### EXERCISE INSTRUCTIONS
Retype the material, please. Every line must match.

### LISTED RECORDS

----

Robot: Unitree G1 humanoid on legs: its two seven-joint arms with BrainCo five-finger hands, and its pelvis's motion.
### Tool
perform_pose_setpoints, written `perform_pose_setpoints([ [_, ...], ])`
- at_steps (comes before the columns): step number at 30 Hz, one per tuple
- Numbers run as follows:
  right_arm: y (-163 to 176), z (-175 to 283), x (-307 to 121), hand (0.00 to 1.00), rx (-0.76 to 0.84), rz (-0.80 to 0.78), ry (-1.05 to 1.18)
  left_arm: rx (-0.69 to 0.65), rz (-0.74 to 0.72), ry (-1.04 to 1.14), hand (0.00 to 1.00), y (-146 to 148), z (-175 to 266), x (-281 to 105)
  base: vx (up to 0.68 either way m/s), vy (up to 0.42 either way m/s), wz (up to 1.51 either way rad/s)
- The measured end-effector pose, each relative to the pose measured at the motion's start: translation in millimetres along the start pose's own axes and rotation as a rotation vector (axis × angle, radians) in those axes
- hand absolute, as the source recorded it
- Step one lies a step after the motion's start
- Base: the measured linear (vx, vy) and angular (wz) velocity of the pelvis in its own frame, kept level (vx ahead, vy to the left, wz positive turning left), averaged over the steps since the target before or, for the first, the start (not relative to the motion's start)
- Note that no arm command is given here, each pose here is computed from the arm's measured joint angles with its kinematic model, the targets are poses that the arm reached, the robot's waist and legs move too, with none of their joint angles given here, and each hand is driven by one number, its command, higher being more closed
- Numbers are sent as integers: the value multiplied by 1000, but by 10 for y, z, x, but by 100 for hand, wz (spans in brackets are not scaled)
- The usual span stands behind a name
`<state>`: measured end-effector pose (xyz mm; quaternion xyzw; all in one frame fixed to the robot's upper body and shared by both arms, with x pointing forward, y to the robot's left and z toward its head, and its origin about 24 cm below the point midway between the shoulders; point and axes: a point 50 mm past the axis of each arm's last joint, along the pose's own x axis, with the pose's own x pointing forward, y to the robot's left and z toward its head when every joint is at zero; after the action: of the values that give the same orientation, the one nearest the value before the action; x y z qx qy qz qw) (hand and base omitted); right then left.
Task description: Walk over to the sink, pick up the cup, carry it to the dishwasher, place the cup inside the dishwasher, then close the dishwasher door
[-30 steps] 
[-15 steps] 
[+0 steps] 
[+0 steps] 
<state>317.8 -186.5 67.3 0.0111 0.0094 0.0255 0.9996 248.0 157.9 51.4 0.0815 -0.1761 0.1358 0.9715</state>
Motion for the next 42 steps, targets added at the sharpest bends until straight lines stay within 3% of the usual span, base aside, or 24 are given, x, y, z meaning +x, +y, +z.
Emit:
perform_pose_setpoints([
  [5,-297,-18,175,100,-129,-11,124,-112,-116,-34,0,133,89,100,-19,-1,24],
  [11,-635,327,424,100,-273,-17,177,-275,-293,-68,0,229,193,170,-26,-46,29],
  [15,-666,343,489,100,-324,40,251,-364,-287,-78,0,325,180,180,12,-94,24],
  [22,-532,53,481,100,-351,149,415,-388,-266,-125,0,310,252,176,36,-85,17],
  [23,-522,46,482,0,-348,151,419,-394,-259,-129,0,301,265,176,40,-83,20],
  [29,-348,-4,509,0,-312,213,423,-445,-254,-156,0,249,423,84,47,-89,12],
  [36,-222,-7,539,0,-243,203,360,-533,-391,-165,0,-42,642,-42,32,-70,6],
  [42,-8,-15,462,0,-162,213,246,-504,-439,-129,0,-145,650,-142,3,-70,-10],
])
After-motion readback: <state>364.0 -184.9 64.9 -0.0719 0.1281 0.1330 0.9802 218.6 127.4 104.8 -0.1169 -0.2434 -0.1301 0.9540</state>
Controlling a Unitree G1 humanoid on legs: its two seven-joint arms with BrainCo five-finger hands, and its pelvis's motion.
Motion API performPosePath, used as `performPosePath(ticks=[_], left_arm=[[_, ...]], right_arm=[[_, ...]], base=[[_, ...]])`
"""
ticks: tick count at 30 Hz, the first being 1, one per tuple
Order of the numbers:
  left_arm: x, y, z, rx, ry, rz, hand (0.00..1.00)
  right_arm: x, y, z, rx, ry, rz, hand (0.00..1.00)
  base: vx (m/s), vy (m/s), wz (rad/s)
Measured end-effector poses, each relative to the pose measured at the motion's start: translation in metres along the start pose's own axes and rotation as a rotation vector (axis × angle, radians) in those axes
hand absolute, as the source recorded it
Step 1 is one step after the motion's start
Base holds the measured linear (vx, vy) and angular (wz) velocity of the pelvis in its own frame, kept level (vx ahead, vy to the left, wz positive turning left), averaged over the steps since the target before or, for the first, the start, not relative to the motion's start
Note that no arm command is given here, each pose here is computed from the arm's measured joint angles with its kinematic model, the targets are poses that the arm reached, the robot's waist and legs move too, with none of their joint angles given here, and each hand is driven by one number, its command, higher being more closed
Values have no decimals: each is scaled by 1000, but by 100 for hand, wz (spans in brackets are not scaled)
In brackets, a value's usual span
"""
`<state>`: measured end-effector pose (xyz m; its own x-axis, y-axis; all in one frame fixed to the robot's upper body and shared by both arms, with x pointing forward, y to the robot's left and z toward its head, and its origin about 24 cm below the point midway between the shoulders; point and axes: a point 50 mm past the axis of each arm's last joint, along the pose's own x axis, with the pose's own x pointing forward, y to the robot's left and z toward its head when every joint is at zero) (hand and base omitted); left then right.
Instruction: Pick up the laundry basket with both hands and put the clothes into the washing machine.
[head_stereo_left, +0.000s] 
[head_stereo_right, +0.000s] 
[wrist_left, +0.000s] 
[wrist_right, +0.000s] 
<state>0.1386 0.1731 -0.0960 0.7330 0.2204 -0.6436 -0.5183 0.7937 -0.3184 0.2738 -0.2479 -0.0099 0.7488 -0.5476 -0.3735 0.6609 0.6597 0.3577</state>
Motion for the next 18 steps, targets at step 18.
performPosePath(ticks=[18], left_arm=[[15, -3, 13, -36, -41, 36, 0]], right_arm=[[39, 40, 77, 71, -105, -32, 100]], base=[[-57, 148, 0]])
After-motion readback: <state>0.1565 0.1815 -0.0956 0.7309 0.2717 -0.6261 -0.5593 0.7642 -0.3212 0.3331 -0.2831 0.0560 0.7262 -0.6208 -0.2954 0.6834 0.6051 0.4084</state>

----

### ANSWER TO THIS EXERCISE
Robot: Unitree G1 humanoid on legs: its two seven-joint arms with BrainCo five-finger hands, and its pelvis's motion.
### Tool
perform_pose_setpoints, written `perform_pose_setpoints([ [_, ...], ])`
- at_steps (comes before the columns): step number at 30 Hz, one per tuple
- Numbers run as follows:
  right_arm: y (-163 to 176), z (-175 to 283), x (-307 to 121), hand (0.00 to 1.00), rx (-0.76 to 0.84), rz (-0.80 to 0.78), ry (-1.05 to 1.18)
  left_arm: rx (-0.69 to 0.65), rz (-0.74 to 0.72), ry (-1.04 to 1.14), hand (0.00 to 1.00), y (-146 to 148), z (-175 to 266), x (-281 to 105)
  base: vx (up to 0.68 either way m/s), vy (up to 0.42 either way m/s), wz (up to 1.51 either way rad/s)
- The measured end-effector pose, each relative to the pose measured at the motion's start: translation in millimetres along the start pose's own axes and rotation as a rotation vector (axis × angle, radians) in those axes
- hand absolute, as the source recorded it
- Step one lies a step after the motion's start
- Base: the measured linear (vx, vy) and angular (wz) velocity of the pelvis in its own frame, kept level (vx ahead, vy to the left, wz positive turning left), averaged over the steps since the target before or, for the first, the start (not relative to the motion's start)
- Note that no arm command is given here, each pose here is computed from the arm's measured joint angles with its kinematic model, the targets are poses that the arm reached, the robot's waist and legs move too, with none of their joint angles given here, and each hand is driven by one number, its command, higher being more closed
- Numbers are sent as integers: the value multiplied by 1000, but by 10 for y, z, x, but by 100 for hand, wz (spans in brackets are not scaled)
- The usual span stands behind a name
`<state>`: measured end-effector pose (xyz mm; quaternion xyzw; all in one frame fixed to the robot's upper body and shared by both arms, with x pointing forward, y to the robot's left and z toward its head, and its origin about 24 cm below the point midway between the shoulders; point and axes: a point 50 mm past the axis of each arm's last joint, along the pose's own x axis, with the pose's own x pointing forward, y to the robot's left and z toward its head when every joint is at zero; after the action: of the values that give the same orientation, the one nearest the value before the action; x y z qx qy qz qw) (hand and base omitted); right then left.
Task description: Walk over to the sink, pick up the cup, carry it to the dishwasher, place the cup inside the dishwasher, then close the dishwasher door
[-30 steps] 
[-15 steps] 
[+0 steps] 
[+0 steps] 
<state>317.8 -186.5 67.3 0.0111 0.0094 0.0255 0.9996 248.0 157.9 51.4 0.0815 -0.1761 0.1358 0.9715</state>
Motion for the next 42 steps, targets added at the sharpest bends until straight lines stay within 3% of the usual span, base aside, or 24 are given, x, y, z meaning +x, +y, +z.
Emit:
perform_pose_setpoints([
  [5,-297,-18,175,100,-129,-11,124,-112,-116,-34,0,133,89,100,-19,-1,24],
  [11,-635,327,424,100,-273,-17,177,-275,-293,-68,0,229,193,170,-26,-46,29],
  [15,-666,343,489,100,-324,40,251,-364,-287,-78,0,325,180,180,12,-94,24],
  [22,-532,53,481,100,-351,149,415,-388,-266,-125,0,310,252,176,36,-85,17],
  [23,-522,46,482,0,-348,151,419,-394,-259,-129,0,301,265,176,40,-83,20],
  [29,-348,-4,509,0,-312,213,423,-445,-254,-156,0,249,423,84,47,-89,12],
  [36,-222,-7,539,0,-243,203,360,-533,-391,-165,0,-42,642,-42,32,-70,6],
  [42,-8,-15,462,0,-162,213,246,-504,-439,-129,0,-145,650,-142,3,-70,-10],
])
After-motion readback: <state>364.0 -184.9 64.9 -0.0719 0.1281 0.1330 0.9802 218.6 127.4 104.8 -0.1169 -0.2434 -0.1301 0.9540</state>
Controlling a Unitree G1 humanoid on legs: its two seven-joint arms with BrainCo five-finger hands, and its pelvis's motion.
Motion API performPosePath, used as `performPosePath(ticks=[_], left_arm=[[_, ...]], right_arm=[[_, ...]], base=[[_, ...]])`
"""
ticks: tick count at 30 Hz, the first being 1, one per tuple
Order of the numbers:
  left_arm: x, y, z, rx, ry, rz, hand (0.00..1.00)
  right_arm: x, y, z, rx, ry, rz, hand (0.00..1.00)
  base: vx (m/s), vy (m/s), wz (rad/s)
Measured end-effector poses, each relative to the pose measured at the motion's start: translation in metres along the start pose's own axes and rotation as a rotation vector (axis × angle, radians) in those axes
hand absolute, as the source recorded it
Step 1 is one step after the motion's start
Base holds the measured linear (vx, vy) and angular (wz) velocity of the pelvis in its own frame, kept level (vx ahead, vy to the left, wz positive turning left), averaged over the steps since the target before or, for the first, the start, not relative to the motion's start
Note that no arm command is given here, each pose here is computed from the arm's measured joint angles with its kinematic model, the targets are poses that the arm reached, the robot's waist and legs move too, with none of their joint angles given here, and each hand is driven by one number, its command, higher being more closed
Values have no decimals: each is scaled by 1000, but by 100 for hand, wz (spans in brackets are not scaled)
In brackets, a value's usual span
"""
`<state>`: measured end-effector pose (xyz m; its own x-axis, y-axis; all in one frame fixed to the robot's upper body and shared by both arms, with x pointing forward, y to the robot's left and z toward its head, and its origin about 24 cm below the point midway between the shoulders; point and axes: a point 50 mm past the axis of each arm's last joint, along the pose's own x axis, with the pose's own x pointing forward, y to the robot's left and z toward its head when every joint is at zero) (hand and base omitted); left then right.
Instruction: Pick up the laundry basket with both hands and put the clothes into the washing machine.
[head_stereo_left, +0.000s] 
[head_stereo_right, +0.000s] 
[wrist_left, +0.000s] 
[wrist_right, +0.000s] 
<state>0.1386 0.1731 -0.0960 0.7330 0.2204 -0.6436 -0.5183 0.7937 -0.3184 0.2738 -0.2479 -0.0099 0.7488 -0.5476 -0.3735 0.6609 0.6597 0.3577</state>
Motion for the next 18 steps, targets at step 18.
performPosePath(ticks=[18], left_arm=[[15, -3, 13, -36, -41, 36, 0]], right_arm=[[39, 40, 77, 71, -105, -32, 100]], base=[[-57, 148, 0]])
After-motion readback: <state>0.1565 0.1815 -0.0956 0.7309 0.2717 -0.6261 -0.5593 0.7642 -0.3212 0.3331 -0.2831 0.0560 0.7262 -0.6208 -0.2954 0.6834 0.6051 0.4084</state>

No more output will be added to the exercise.